| Exercise |
The answer must consist of every line in the data below that holds the word "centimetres".

*** Opening of Information supplied ***

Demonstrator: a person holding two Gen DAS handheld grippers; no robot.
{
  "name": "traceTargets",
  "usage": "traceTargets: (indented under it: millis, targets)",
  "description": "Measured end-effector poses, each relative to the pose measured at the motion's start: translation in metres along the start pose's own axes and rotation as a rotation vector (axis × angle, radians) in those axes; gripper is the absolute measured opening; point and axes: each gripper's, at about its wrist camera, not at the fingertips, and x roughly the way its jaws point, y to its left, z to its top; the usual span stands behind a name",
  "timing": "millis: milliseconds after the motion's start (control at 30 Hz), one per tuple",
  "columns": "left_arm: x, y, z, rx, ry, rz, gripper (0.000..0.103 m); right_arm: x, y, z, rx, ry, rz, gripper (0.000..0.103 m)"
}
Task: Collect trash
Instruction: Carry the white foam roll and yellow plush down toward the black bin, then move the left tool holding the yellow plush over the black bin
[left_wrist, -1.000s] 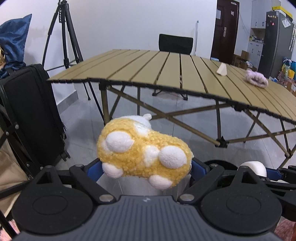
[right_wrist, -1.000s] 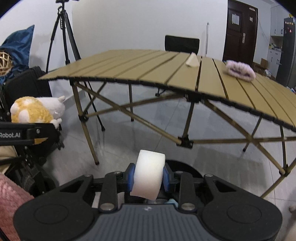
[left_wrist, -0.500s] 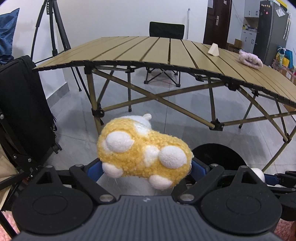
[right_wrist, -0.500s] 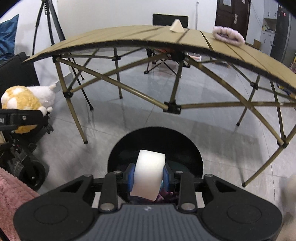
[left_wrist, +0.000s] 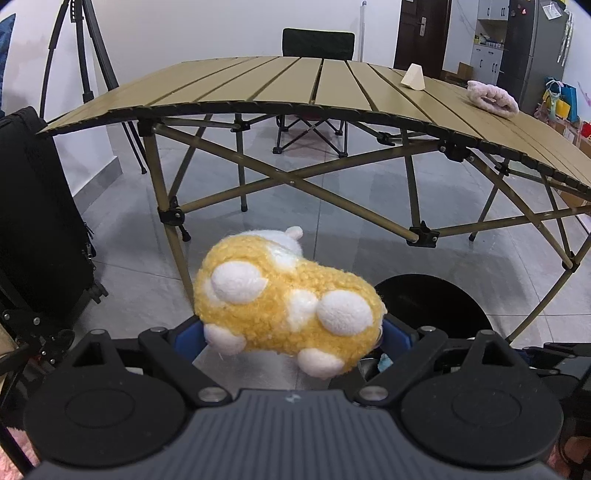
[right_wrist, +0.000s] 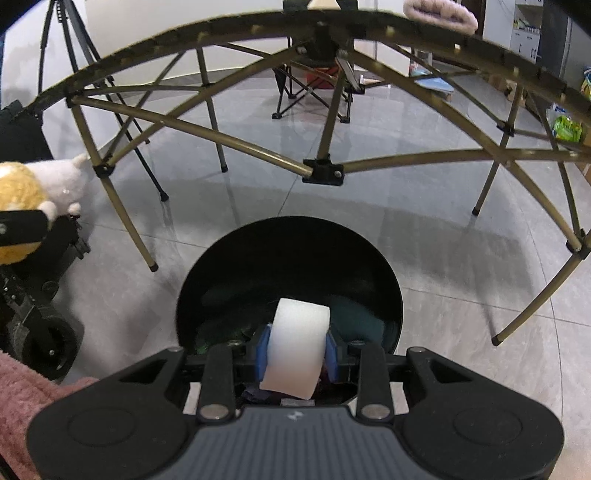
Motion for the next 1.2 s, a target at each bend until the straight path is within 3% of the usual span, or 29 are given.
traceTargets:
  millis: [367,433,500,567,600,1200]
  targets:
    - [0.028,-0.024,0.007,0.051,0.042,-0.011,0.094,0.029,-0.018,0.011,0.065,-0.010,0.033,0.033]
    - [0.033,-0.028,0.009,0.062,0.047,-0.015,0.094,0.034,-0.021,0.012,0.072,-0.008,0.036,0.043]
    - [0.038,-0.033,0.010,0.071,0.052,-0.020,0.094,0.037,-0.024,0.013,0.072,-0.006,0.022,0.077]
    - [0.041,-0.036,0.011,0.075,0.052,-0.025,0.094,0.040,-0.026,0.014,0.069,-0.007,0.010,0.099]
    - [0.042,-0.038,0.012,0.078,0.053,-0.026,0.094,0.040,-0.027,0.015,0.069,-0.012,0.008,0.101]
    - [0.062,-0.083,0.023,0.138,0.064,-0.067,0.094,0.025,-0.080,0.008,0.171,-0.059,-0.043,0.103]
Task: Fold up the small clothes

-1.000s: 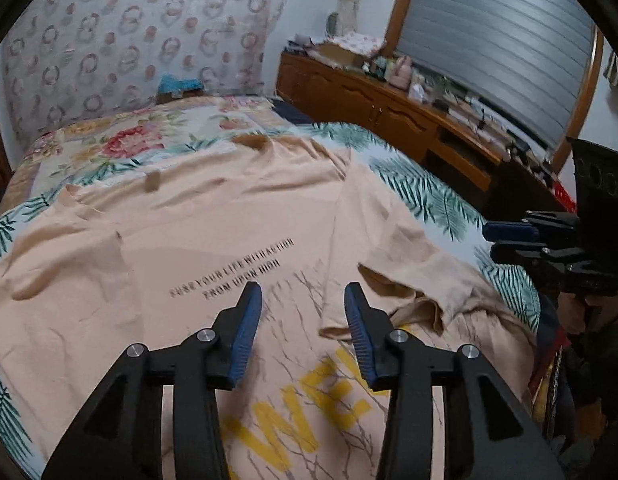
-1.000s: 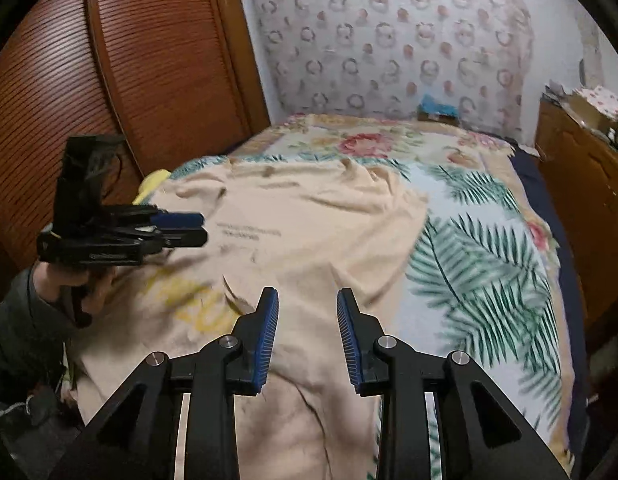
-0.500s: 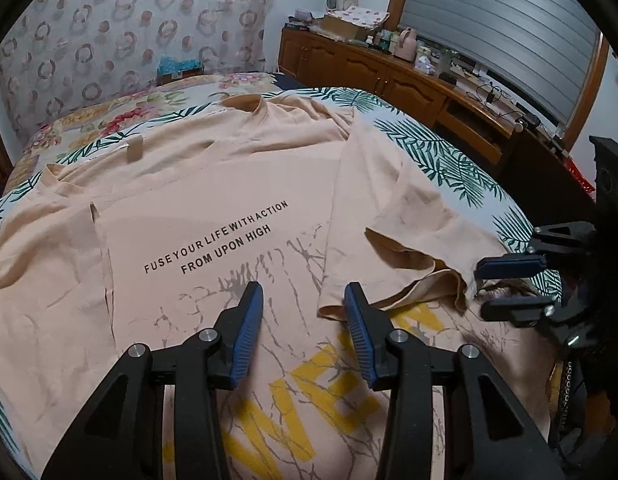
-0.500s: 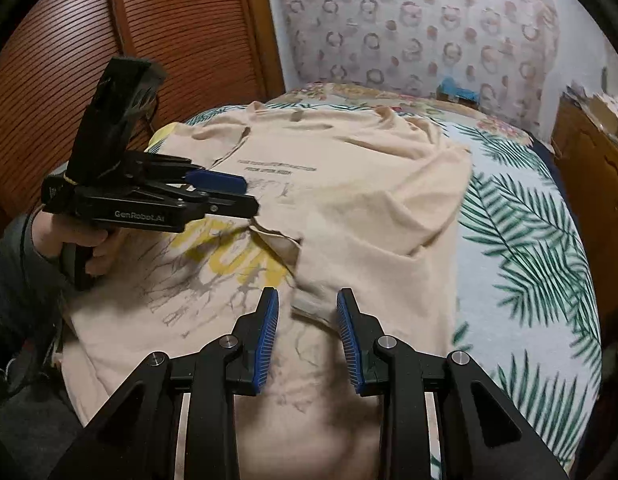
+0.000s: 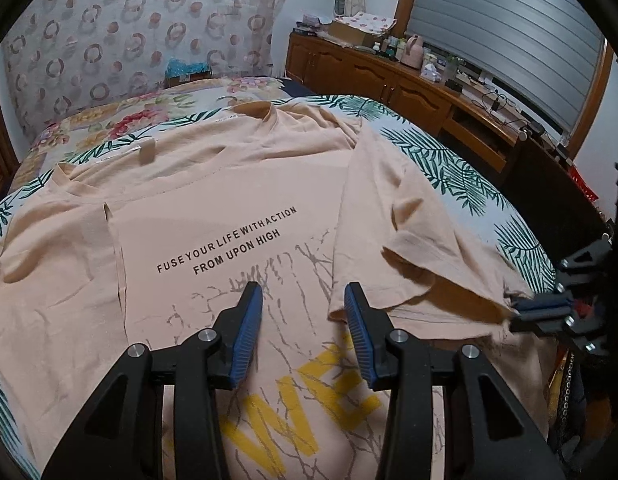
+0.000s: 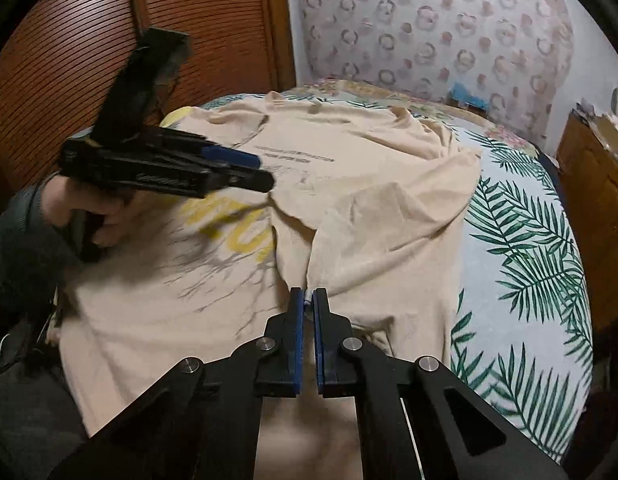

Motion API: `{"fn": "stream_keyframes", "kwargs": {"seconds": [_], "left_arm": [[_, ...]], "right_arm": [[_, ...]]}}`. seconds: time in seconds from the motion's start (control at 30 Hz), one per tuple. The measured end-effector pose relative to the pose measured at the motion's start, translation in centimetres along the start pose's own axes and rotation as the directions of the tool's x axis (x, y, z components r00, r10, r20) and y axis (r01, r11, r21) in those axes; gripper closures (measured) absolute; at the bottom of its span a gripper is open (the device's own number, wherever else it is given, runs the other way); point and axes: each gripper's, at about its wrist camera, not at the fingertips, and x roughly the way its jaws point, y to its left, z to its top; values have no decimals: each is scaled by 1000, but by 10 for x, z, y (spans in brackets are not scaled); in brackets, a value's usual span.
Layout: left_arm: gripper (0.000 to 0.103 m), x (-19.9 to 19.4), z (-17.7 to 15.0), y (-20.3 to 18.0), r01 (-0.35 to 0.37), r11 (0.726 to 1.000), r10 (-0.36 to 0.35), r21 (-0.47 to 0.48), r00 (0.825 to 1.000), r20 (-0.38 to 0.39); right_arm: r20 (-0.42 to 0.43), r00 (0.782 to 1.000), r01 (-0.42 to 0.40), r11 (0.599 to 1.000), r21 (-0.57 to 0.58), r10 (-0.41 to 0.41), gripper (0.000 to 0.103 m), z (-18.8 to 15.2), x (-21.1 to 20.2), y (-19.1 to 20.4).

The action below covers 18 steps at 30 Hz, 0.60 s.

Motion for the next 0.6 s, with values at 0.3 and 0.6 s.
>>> {"fn": "stream_keyframes", "kwargs": {"seconds": [0.3,0.6], "left_arm": [[59,17,3,-14,55,998,-54,12,997,-48],[62,17,-3,-42,41,995,-36,95,998,-55]], "right_arm": [[-36,998,60,998,10,-60,99,-25,-28,-7],[44,984,165,980,109,-171,65,-27,-36,-28]]}}
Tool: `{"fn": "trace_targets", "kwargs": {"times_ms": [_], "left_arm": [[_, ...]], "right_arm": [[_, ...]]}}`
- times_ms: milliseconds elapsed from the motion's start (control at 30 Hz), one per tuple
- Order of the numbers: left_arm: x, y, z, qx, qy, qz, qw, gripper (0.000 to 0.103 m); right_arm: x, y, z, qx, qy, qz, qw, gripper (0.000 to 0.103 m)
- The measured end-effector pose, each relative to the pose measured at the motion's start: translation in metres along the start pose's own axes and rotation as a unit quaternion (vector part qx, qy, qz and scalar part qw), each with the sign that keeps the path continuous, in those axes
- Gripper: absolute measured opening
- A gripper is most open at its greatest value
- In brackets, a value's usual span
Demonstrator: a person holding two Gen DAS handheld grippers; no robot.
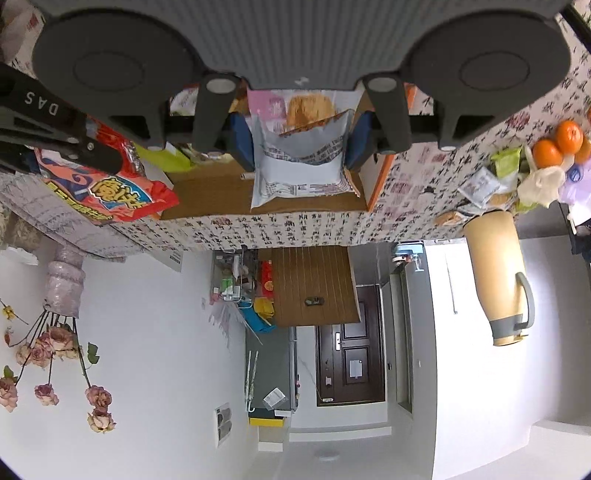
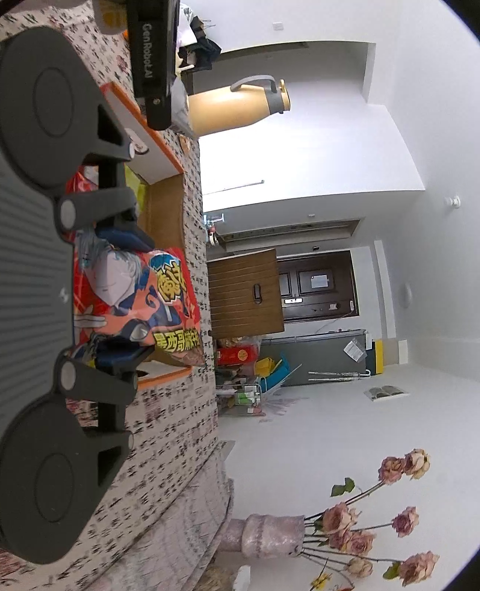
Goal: Organize snacks
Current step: 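Carry the held chip bag and white packet over the box, then open both grippers to drop the chip bag and packet into the box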
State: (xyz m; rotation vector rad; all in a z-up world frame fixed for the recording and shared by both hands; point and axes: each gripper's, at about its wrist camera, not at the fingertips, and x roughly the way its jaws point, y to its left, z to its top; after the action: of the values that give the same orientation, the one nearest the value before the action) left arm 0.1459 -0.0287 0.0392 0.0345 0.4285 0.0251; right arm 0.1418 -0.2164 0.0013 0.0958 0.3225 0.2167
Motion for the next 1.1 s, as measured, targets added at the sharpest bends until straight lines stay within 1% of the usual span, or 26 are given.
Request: {"fn": "trace_targets", "kwargs": {"times_ms": [167, 333, 467, 700, 733, 800, 833, 867, 900, 933, 967, 1000, 1100], "left_arm": [[0.021, -0.002, 0.009, 0.005, 0.001, 0.009, 0.9999, 0.054], [0.045, 0.004, 0.012, -0.006, 0.011, 0.021, 0.9997, 0.054], [0.061, 0.008, 0.006, -0.007, 0.02, 0.028, 0.9994, 0.054], [0.08, 0.011, -0.007, -0.003, 0.037, 0.016, 0.9992, 0.054], [0.082, 0.012, -0.008, -0.004, 0.041, 0.012, 0.9991, 0.055], [0.083, 0.016, -0.009, -0.011, 0.045, 0.005, 0.9989, 0.063], [0.082, 0.018, -0.009, -0.018, 0.043, 0.006, 0.9989, 0.071], [0.081, 0.02, -0.009, -0.022, 0.041, 0.008, 0.9989, 0.085], [0.079, 0.022, -0.009, -0.027, 0.036, 0.011, 0.9989, 0.09], [0.078, 0.023, -0.008, -0.03, 0.03, 0.015, 0.999, 0.1], [0.075, 0.023, -0.008, -0.033, 0.025, 0.019, 0.999, 0.103], [0.073, 0.023, -0.007, -0.034, 0.021, 0.021, 0.999, 0.103], [0.072, 0.023, -0.006, -0.036, 0.023, 0.021, 0.9989, 0.103]], "right_arm": [[0.025, 0.001, 0.01, -0.008, 0.003, 0.002, 1.0, 0.052], [0.05, 0.002, 0.015, -0.014, 0.011, 0.002, 1.0, 0.052], [0.066, 0.002, 0.009, -0.016, 0.021, 0.001, 1.0, 0.052], [0.083, -0.005, -0.002, -0.01, 0.048, 0.007, 0.999, 0.052], [0.086, -0.006, -0.004, -0.008, 0.053, 0.009, 0.999, 0.054], [0.087, -0.009, -0.005, -0.003, 0.058, 0.006, 0.998, 0.057], [0.087, -0.01, -0.006, 0.001, 0.058, 0.002, 0.998, 0.064], [0.087, -0.013, -0.006, 0.005, 0.058, 0.001, 0.998, 0.07], [0.085, -0.015, -0.006, 0.01, 0.055, 0.0, 0.998, 0.085], [0.084, -0.016, -0.005, 0.014, 0.051, -0.003, 0.999, 0.098], [0.082, -0.018, -0.005, 0.017, 0.046, -0.005, 0.999, 0.102], [0.081, -0.019, -0.004, 0.02, 0.041, -0.006, 0.999, 0.103], [0.079, -0.021, -0.004, 0.025, 0.036, -0.007, 0.999, 0.103]]}}
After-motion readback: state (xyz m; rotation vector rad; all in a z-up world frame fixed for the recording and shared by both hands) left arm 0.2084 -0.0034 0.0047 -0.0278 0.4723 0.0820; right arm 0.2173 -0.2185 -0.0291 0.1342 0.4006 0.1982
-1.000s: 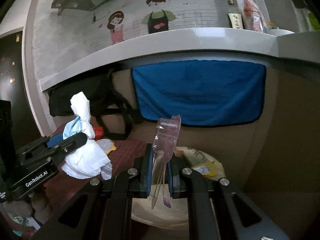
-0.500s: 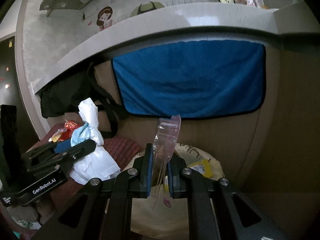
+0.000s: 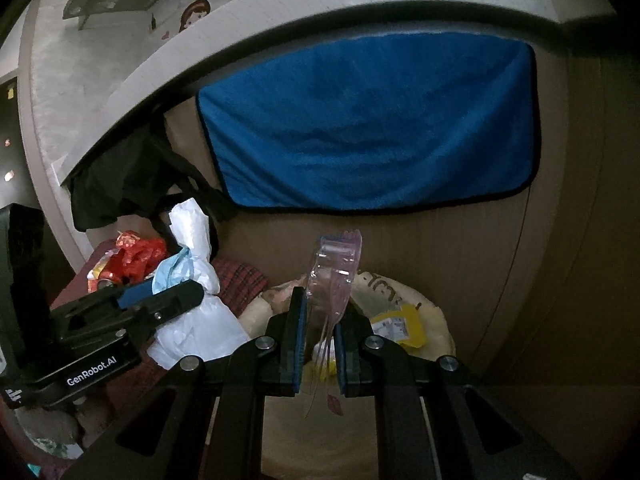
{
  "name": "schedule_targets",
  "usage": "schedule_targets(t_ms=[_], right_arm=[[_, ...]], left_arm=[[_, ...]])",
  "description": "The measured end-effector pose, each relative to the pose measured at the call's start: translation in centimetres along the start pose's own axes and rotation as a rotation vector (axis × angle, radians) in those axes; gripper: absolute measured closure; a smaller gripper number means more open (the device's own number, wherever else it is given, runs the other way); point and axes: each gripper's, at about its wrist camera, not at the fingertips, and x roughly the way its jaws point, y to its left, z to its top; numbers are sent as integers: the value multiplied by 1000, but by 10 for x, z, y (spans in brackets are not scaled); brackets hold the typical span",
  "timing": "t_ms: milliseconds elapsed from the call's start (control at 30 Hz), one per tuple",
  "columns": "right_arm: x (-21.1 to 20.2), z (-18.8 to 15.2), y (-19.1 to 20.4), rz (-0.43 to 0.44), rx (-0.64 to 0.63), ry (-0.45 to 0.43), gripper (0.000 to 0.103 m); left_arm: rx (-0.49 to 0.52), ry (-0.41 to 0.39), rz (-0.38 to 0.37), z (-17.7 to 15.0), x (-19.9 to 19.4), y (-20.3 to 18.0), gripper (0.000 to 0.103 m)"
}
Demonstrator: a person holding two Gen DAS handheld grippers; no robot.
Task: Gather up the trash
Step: 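Carry the tissue and clear cup with both tools over the wastebasket, then open both tools to drop the tissue and cup into the wastebasket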
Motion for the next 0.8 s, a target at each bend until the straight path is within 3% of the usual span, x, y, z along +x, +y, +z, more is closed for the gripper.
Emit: schedule_targets(t_ms=[67, 167, 233, 300, 433, 600, 800], right_arm=[[3, -1, -2, -2, 3, 5, 92], [7, -3, -7, 2, 15, 8, 89], [9, -5, -10, -2, 22, 8, 78], [12, -8, -14, 8, 39, 9, 59], [14, -14, -20, 6, 73, 19, 58], [7, -15, -26, -16, 112, 10, 55], [-16, -11, -17, -42, 123, -8, 52]], left_arm=[[-8, 6, -15, 0, 4, 2, 68], [-52, 34, -100, -1, 14, 11, 67], [-83, 64, -126, -2, 21, 18, 63], [-104, 88, -135, -4, 26, 23, 59], [-159, 121, -187, -5, 28, 32, 48], [-270, 104, -237, -1, 21, 49, 46], [-275, 32, -158, 17, -37, 77, 46]])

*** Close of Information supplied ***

| Exercise output |
Motion API: `{"fn": "stream_keyframes", "kwargs": {"seconds": [_], "left_arm": [[_, ...]], "right_arm": [[_, ...]]}}`. seconds: time in seconds from the motion's start (control at 30 Hz), one per tuple. The measured end-effector pose relative to the pose measured at the motion's start, translation in centimetres along the start pose's own axes and rotation as the directions of the tool's x axis (x, y, z components r00, r10, r20) and y axis (r01, r11, r21) in those axes; gripper closures (measured) absolute; at the bottom of its span a gripper is open (the device's own number, wherever else it is given, runs the other way); point and axes: each gripper's, at about its wrist camera, not at the fingertips, and x roughly the way its jaws point, y to its left, z to its top; values have no decimals: each is scaled by 1000, but by 10 for x, z, y (spans in brackets are not scaled); in brackets, a value's usual span.
  "description": "The measured end-effector pose, each relative to the pose measured at the call's start: translation in centimetres along the start pose's own axes and rotation as a rotation vector (axis × angle, radians) in those axes; gripper: absolute measured closure; a smaller gripper number means more open (the device's own number, wherever else it is given, runs the other way); point and axes: each gripper's, at about its wrist camera, not at the fingertips, and x roughly the way its jaws point, y to its left, z to its top; numbers are sent as integers: the value multiplied by 1000, but by 10 for x, z, y (spans in brackets are not scaled); brackets hold the typical span",

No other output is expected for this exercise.